Consider Classes and Instructor Led Sessions
Exercise classes are a great option when you are pregnant, in that they are led by an instructor who can oversee and guide your workout. There are specialist pregnancy workouts, such as aqua-natal-aerobics or pregnancy yoga classes. Any reputable, qualified instructor will want to speak to you about your health and pregnancy before you embark on such a class. And, if you go to a generic exercise class that is not aimed specifically at pregnant women, do ensure you tell the instructor that you’re pregnant. If you are a regular gym attender, ensure you update your membership details to let the gym know you are pregnant.
Classes and gyms may include access to a range of exercise equipment you may not have available otherwise – weights, gym balls and yoga blocks, for example. These are likely to be shared equipment. Consider taking your own anti-bacterial wipes with you to ensure you can sanitize and wipe down shared equipment before use.
Exercising at Home
It maybe you prefer to exercise alone, or away from a busy class. Perhaps you have concerns about being in a crowded space whilst pregnant or may prefer to work out in the comfort of your own home.
If you prefer to exercise at home, remember to include a gentle warm up before exercising. Ensure you feel comfortable in the space you will exercise in. Avoid extremes of temperatures – you don’t want to get too hot (or too cold) as you exercise and have water to hand for hydration purposes. To get psychological (as well as physical) benefits from the workout, declutter your space to help yourself relax. It’s hard to enjoy stretching and moving your body if your eye and mind are drawn to piles of clutter in the corner and dusty skirting boards. If needs be, employ a cleaner to free you up to spend time on your pregnancy exercise plan.
Wherever you choose to exercise, it is good to include a variety of exercises into your workout to get a range of benefits. Cardio-vascular exercise will help you to maintain effective lung capacity and build your stamina. Stretches can be incorporated, for example, calf stretches can reduce swelling in the legs associated with pregnancy. You can also include stretches and weights work for your quads and pecs into workouts to build strength. Aim to also include pelvic floor exercises to maintain support for the pelvic contents. It’s also possible to include stomach-strengthening exercises to strengthen abdominal muscles and support your back. Speak to your midwife, or a qualified physiotherapist for the specifics of appropriate abdominal exercises for you according to your own specific health needs. Gentle standing and squatting based exercises in the final couple of weeks of pregnancy can support alignment of baby and transition into the birth canal.

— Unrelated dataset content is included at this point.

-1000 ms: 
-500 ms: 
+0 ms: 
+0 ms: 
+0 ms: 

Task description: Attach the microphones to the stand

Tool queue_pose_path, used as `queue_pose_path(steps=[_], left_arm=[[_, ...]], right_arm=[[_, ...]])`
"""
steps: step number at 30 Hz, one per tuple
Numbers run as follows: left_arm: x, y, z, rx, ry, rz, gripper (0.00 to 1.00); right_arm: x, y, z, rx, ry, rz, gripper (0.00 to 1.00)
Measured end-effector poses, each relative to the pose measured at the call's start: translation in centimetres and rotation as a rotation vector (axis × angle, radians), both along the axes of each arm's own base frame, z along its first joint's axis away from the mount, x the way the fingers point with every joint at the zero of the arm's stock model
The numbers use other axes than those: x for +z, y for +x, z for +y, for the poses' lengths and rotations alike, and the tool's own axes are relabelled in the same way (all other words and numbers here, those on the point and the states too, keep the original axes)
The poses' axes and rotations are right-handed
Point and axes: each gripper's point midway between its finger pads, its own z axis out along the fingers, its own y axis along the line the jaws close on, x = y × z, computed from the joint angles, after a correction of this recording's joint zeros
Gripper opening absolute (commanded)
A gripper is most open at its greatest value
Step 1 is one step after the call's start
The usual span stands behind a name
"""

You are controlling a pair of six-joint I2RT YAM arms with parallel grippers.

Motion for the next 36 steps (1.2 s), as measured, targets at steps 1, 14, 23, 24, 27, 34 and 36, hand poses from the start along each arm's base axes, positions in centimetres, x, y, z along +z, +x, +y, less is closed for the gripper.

Avoiding Higher-Risk Exercise
Some sports and activities do carry a higher risk of harm or injury whilst pregnant and these should be avoided. Anything where there is a risk of falling is not advised. Steer clear of horse riding, skiing, ice hockey and rock climbing. Equally, contact sports such as kickboxing, judo and rugby can expose you and your baby to the risk of being hit in the stomach and are to be avoided.

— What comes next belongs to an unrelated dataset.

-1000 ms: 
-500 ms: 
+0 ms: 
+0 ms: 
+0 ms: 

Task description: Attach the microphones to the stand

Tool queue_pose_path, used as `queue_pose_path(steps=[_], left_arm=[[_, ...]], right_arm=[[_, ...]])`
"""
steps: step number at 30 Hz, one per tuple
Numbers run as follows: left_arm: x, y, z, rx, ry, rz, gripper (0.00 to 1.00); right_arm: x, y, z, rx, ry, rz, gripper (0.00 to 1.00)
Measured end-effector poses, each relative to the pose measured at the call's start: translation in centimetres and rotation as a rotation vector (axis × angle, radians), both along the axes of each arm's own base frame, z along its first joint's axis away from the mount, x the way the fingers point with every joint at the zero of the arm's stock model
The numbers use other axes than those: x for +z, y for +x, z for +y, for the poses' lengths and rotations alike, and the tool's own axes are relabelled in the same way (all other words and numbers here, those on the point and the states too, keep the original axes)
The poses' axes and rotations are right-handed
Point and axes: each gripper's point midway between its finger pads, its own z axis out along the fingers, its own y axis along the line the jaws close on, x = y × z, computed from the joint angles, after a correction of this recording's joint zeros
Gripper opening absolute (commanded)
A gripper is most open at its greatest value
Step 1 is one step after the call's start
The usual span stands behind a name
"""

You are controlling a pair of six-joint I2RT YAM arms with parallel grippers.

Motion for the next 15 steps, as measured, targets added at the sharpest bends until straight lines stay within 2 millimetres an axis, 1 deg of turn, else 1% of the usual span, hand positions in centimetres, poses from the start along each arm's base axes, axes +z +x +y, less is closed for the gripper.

Exercise that involves lying on your back from long periods is also to be avoided, particularly after the first trimester of pregnancy. The weight of your baby and amniotic fluid can press on the main blood vessel bringing blood back to your heart if you lie for long periods on your back.

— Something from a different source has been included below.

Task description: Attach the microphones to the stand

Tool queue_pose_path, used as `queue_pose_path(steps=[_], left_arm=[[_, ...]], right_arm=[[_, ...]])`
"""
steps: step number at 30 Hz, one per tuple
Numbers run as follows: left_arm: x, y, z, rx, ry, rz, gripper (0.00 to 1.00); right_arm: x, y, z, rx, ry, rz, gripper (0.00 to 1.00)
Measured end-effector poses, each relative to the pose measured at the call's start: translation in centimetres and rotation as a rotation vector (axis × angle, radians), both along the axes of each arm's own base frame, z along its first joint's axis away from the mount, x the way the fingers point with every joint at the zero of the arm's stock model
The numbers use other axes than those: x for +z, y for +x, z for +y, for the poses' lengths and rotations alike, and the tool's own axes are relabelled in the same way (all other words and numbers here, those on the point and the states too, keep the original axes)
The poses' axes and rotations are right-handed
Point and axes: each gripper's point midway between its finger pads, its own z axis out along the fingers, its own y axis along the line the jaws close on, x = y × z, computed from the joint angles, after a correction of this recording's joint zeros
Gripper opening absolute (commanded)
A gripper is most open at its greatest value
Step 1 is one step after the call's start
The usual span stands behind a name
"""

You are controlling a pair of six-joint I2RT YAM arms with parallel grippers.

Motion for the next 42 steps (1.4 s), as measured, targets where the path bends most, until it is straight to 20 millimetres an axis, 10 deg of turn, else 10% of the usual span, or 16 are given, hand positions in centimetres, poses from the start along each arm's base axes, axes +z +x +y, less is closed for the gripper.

So, for a joyful pregnancy that includes the benefits of physical activity, aim to remember:
- Physical exercise whilst pregnant has been shown to have multiple benefits.
- Listen to your body.
- Build your stamina and strength gradually.
- Consider the environment you exercise in – whether that’s at home alone or with others.
- Aim for variety in your exercise routine but steer clear of high-risk activities.